**WHAT TO WORK ON**: Go through the lines below and copy any that hold the string "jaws".

**THE DATA**:
____________

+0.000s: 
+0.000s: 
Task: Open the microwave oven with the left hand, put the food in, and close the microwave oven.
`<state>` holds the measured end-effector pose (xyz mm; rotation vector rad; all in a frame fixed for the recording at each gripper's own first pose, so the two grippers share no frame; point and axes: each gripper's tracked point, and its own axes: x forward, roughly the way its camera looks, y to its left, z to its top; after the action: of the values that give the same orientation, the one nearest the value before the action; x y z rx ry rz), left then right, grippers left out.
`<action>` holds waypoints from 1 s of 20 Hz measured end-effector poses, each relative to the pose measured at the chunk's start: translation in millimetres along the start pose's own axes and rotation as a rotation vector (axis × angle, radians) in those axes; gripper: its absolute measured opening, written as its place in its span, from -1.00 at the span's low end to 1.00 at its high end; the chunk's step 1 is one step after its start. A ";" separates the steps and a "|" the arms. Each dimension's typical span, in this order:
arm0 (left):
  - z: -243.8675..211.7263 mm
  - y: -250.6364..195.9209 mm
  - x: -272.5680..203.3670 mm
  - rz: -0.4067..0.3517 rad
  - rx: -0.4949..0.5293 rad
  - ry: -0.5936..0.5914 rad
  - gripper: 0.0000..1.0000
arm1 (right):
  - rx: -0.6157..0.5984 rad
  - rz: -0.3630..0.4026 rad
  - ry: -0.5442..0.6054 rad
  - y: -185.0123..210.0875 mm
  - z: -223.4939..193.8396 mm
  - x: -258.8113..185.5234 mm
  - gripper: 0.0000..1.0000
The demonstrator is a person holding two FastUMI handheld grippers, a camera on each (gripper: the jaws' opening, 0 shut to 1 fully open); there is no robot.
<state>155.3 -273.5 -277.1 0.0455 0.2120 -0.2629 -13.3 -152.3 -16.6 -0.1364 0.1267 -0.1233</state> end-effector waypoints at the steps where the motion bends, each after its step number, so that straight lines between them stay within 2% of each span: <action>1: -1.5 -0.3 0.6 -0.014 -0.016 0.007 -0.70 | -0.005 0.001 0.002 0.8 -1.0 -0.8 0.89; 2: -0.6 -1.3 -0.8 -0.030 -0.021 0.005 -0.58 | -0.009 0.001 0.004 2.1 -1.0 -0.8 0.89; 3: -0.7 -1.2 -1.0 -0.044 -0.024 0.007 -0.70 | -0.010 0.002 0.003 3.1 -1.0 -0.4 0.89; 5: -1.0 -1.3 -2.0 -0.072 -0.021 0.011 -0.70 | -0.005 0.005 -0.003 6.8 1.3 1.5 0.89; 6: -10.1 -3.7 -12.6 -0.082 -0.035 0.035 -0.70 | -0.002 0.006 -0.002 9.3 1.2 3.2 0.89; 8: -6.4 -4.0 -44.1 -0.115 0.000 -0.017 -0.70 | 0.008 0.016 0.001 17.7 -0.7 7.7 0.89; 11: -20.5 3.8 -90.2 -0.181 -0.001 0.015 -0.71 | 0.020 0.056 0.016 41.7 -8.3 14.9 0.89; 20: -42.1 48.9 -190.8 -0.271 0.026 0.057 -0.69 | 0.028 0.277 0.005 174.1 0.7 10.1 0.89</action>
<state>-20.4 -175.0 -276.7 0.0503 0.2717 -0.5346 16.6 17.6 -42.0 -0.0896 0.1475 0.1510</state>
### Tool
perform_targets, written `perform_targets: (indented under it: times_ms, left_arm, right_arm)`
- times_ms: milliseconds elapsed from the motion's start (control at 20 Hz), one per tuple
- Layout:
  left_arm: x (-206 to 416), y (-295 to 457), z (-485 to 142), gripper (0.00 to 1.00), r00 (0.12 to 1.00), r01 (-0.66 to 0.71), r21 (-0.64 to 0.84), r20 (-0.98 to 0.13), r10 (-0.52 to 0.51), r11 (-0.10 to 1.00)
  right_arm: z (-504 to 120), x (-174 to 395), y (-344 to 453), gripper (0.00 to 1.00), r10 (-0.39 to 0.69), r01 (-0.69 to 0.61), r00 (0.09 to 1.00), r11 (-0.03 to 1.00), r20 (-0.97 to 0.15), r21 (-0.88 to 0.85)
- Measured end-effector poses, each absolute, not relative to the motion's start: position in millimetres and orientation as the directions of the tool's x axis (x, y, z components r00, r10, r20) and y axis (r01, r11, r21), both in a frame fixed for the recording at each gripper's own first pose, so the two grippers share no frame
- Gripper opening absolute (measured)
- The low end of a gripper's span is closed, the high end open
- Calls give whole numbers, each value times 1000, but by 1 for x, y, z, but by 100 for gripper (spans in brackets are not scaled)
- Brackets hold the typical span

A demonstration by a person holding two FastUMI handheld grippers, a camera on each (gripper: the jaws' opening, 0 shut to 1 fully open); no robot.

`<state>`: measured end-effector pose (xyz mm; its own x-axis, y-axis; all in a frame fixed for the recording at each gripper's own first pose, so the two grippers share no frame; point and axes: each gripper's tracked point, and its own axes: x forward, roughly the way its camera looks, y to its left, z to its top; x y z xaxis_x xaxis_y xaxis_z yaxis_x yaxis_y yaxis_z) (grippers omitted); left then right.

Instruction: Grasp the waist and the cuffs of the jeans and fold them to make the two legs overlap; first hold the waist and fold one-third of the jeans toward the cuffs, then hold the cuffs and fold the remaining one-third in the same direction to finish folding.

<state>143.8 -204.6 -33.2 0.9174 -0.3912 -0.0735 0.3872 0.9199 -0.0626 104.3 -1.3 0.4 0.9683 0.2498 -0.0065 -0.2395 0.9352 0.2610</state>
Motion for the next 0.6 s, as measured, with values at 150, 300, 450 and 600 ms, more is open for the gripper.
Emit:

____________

**WRITTEN RESPONSE**:
The demonstrator is a person holding two FastUMI handheld grippers, a camera on each (gripper: the jaws' opening, 0 shut to 1 fully open); there is no robot.
A demonstration by a person holding two FastUMI handheld grippers, a camera on each (gripper: the jaws' opening, 0 shut to 1 fully open); no robot.

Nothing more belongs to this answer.